§ **WORK ORDER**:
Give back the whole listing exactly as written, leaving out each picture.

..........

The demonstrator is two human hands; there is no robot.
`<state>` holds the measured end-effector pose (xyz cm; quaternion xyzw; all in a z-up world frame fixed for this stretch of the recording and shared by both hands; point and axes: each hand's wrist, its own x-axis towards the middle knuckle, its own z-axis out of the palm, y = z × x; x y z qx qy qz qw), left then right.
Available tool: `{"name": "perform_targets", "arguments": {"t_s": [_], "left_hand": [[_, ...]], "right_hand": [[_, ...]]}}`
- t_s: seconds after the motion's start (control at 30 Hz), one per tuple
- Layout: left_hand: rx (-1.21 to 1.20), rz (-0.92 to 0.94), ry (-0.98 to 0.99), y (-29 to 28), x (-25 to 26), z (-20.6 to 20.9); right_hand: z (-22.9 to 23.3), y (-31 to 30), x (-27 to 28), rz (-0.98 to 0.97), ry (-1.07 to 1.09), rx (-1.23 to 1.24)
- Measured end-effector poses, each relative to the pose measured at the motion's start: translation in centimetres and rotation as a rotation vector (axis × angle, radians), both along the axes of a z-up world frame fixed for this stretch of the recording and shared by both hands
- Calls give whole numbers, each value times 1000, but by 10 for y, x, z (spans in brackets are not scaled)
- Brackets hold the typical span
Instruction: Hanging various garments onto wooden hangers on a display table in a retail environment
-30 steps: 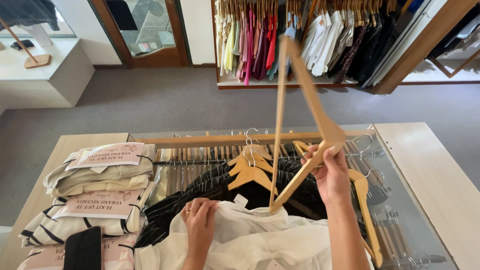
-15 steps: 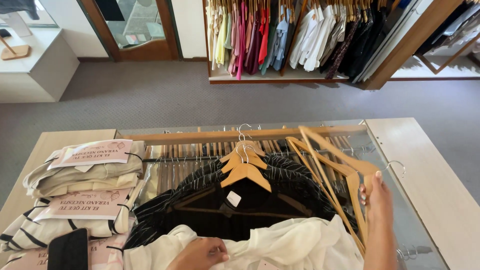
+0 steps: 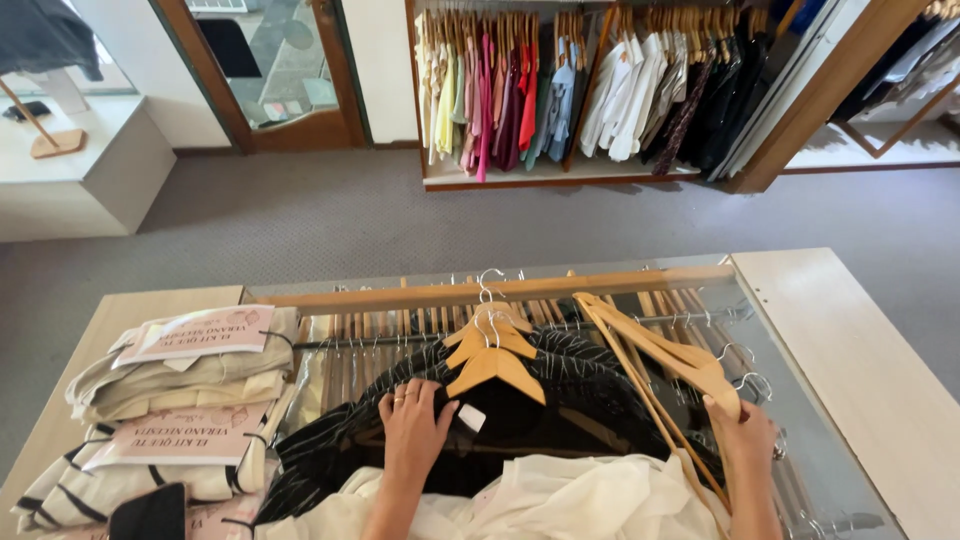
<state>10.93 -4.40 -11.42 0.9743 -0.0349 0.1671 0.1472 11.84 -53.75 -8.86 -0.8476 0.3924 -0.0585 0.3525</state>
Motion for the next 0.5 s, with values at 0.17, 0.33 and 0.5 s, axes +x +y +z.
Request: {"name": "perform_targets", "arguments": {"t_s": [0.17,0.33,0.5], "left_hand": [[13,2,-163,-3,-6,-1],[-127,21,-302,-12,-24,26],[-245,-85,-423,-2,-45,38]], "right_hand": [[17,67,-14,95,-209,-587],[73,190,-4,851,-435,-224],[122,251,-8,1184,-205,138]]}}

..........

§ **OUTPUT BELOW**:
The demonstrator is two human hands; there is no robot.
`<state>` holds the measured end-effector pose (xyz cm; quaternion xyzw; all in a z-up world frame fixed for this stretch of the recording and shared by both hands; point and axes: each hand's wrist, its own x-axis towards the middle knuckle, its own z-axis out of the palm, y = z × x; x y z qx qy qz qw), left then right.
Available tool: `{"name": "perform_targets", "arguments": {"t_s": [_], "left_hand": [[_, ...]], "right_hand": [[_, ...]]}}`
- t_s: seconds after the motion's start (control at 30 Hz), one per tuple
- Layout: left_hand: rx (-1.21 to 1.20), rz (-0.92 to 0.94), ry (-0.98 to 0.99), y (-29 to 28), x (-25 to 26), z (-20.6 to 20.9); right_hand: z (-22.9 to 23.3), y (-31 to 30), x (-27 to 28), rz (-0.98 to 0.97), ry (-1.07 to 1.09), rx (-1.23 to 1.24)
- Measured end-effector poses, each relative to the pose measured at the motion's start: translation in centimetres and rotation as a rotation vector (axis × angle, radians), both along the axes of a z-up world frame fixed for this stretch of the recording and shared by both hands
- Calls give whole numbers, each value times 1000, but by 10 for y, x, z (spans in brackets are not scaled)
- Brackets hold the typical span
Instruction: Hanging various garments onto wooden hangers on a display table in a retail environment
-30 steps: 
-15 steps: 
+0 steps: 
<state>10.93 -4.40 -11.42 0.9743 -0.0349 0.1671 0.1472 11.84 -53.75 -8.86 -0.8476 0.3924 -0.0585 0.3525</state>
Motion for the next 0.5 s, with values at 0.17, 0.33 and 0.5 s, axes +x +y +z.
Request: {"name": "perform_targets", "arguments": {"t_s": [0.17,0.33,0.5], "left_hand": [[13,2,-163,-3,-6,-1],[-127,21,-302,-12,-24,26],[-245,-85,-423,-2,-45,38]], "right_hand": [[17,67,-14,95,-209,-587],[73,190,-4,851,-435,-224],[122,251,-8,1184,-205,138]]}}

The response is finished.